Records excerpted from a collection
* * * * * * * * *
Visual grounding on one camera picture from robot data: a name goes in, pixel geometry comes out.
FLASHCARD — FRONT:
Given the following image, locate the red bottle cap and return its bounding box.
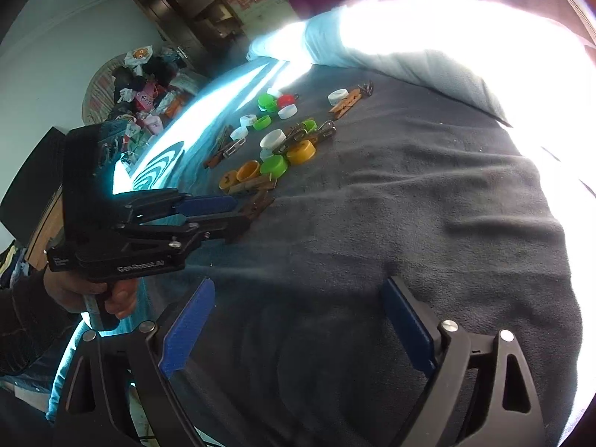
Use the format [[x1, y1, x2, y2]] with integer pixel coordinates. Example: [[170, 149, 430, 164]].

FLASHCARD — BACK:
[[277, 94, 297, 110]]

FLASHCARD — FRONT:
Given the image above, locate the person's left hand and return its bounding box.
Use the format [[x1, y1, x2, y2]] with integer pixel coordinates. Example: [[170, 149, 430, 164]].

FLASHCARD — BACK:
[[44, 269, 139, 319]]

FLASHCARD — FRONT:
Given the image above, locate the brown wooden clothespin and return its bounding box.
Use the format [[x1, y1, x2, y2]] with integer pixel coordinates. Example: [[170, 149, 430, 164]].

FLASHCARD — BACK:
[[240, 190, 275, 221]]

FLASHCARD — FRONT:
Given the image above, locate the light blue duvet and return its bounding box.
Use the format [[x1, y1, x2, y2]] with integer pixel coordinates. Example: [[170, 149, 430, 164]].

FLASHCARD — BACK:
[[247, 0, 595, 187]]

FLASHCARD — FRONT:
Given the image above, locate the pile of bags and clothes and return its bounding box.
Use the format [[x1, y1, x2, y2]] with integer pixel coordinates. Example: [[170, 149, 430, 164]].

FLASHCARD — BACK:
[[82, 45, 208, 135]]

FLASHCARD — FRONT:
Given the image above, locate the white bottle cap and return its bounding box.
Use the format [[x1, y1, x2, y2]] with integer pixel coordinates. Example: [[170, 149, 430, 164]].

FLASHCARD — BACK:
[[260, 129, 287, 150]]

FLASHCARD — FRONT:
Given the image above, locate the green cap top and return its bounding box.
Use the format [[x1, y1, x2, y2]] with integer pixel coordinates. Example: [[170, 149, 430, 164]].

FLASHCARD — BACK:
[[258, 93, 279, 113]]

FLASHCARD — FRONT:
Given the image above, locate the yellow bottle cap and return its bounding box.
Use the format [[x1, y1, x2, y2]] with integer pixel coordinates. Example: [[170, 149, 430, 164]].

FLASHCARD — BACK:
[[286, 140, 316, 165]]

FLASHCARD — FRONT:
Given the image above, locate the orange bottle cap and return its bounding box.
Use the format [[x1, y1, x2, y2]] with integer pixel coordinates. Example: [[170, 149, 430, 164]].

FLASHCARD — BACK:
[[237, 159, 261, 183]]

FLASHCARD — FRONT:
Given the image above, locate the green bottle cap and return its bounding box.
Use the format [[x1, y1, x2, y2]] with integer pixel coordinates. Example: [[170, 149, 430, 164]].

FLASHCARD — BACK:
[[260, 155, 289, 180]]

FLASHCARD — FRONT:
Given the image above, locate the orange cap with print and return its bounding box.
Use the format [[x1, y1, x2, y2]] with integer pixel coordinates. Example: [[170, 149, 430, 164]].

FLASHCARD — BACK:
[[218, 169, 238, 194]]

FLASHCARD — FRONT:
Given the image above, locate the wooden clothespin beside orange cap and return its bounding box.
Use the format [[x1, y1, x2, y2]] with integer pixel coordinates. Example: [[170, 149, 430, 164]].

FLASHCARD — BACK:
[[227, 174, 277, 196]]

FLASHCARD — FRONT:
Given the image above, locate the white cap far right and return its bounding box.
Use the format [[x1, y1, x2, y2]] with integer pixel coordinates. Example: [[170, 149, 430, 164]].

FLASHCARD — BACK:
[[327, 89, 349, 107]]

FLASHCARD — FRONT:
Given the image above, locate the dark grey fleece blanket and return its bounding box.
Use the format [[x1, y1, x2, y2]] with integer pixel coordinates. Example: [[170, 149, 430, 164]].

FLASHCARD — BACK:
[[146, 67, 582, 446]]

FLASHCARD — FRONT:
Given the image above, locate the teal bed sheet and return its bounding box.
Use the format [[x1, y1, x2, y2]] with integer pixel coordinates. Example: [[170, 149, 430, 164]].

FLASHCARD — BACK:
[[45, 57, 308, 420]]

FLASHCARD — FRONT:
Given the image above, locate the wooden clothespin far right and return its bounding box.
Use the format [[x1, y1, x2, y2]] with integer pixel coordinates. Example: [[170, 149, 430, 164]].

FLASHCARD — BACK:
[[329, 88, 362, 120]]

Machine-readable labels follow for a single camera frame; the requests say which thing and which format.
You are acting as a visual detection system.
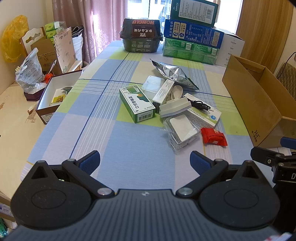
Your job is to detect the red snack packet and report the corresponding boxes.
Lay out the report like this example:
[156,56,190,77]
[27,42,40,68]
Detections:
[201,128,228,147]

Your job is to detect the clear pack white device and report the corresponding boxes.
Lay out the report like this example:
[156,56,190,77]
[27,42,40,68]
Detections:
[163,114,201,152]

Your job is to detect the white tablet medicine box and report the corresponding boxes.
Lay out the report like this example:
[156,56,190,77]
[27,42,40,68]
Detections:
[184,93,222,128]

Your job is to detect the black cable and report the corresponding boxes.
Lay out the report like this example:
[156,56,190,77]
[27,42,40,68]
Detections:
[181,95,215,114]

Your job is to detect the white plug night light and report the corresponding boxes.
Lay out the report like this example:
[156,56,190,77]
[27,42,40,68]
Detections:
[159,97,192,118]

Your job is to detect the beige plastic spoon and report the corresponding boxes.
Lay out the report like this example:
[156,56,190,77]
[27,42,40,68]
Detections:
[166,85,183,102]

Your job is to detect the green white spray box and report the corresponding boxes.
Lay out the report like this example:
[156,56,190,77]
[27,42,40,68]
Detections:
[119,85,156,123]

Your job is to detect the slim white green medicine box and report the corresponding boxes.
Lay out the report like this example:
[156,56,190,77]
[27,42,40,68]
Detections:
[152,79,175,105]

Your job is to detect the clear plastic case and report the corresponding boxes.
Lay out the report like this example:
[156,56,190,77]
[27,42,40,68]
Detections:
[141,75,165,100]

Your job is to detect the silver green tea bag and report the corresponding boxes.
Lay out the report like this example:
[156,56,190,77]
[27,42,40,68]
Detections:
[151,60,199,90]

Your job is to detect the brown cardboard box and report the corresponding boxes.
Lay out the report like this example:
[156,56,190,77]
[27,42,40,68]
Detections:
[222,55,295,148]

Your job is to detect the quilted beige chair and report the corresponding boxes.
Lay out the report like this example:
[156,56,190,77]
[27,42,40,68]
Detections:
[276,63,296,100]

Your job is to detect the checked tablecloth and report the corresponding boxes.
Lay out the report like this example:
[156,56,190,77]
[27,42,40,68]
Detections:
[22,41,253,190]

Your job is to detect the open white gift box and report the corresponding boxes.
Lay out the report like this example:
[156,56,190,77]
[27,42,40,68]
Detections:
[36,70,82,125]

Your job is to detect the grey printed plastic bag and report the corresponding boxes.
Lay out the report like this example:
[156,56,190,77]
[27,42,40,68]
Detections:
[16,48,47,94]

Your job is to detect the white tall box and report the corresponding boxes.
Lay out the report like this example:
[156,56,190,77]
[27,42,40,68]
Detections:
[215,28,245,67]

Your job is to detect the brown curtain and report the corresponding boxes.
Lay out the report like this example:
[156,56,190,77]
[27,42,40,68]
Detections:
[236,0,294,72]

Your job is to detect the green wrapped carton pack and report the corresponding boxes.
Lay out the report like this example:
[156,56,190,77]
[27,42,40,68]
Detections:
[163,38,219,65]

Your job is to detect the pink white paper envelope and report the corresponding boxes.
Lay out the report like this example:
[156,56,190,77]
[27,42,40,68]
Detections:
[54,27,76,73]

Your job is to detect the blue milk carton box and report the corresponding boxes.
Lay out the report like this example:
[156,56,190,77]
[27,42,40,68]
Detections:
[164,19,224,49]

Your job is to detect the brown white hanger box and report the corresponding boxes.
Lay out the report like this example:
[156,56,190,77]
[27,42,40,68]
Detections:
[19,27,62,75]

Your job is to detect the green tissue packs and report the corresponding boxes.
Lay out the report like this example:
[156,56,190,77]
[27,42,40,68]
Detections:
[44,21,67,45]

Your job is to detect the black Honglu food container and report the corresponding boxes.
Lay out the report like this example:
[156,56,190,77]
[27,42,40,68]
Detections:
[120,18,163,53]

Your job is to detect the pink curtain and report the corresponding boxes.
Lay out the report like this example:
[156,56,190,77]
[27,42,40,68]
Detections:
[52,0,128,63]

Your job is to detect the yellow plastic bag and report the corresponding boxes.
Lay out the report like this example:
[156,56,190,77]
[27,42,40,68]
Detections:
[1,15,29,63]

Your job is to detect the dark green top carton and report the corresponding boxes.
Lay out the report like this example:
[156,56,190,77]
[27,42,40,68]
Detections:
[170,0,219,28]

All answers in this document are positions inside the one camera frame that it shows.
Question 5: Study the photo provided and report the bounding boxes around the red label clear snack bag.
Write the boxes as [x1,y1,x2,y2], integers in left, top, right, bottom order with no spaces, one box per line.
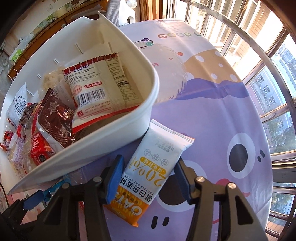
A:
[23,108,56,174]

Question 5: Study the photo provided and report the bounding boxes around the dark red snowflake packet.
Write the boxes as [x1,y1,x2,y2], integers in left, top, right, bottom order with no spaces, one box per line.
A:
[38,88,74,148]

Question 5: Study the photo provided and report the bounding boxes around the orange white oats bar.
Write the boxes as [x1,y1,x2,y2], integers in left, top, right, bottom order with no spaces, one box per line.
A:
[106,120,194,226]

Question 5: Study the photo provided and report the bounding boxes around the silver white snack bag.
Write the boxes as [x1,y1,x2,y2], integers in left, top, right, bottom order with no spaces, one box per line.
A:
[6,84,28,126]

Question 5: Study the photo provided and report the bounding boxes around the clear bag popcorn chunks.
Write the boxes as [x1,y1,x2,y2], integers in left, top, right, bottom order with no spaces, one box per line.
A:
[38,68,71,104]

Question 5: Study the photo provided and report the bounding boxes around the beige red barcode packet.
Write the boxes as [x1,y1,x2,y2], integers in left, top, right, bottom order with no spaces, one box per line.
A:
[63,53,143,133]

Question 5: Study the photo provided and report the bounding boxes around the clear bag dark nut snack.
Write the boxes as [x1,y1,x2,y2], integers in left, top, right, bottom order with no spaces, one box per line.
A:
[8,133,30,179]

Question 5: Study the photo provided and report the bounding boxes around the blue white snack packet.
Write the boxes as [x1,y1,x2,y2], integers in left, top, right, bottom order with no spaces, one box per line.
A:
[55,170,86,188]

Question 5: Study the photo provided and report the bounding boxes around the green tissue box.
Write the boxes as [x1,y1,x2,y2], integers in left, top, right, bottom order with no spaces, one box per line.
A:
[9,49,23,62]

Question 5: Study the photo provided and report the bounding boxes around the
* * * * * * * * *
Task requirements
Check each line of the data above for the word "packet" and state how many lines contain it, with no other text.

Answer for the task
4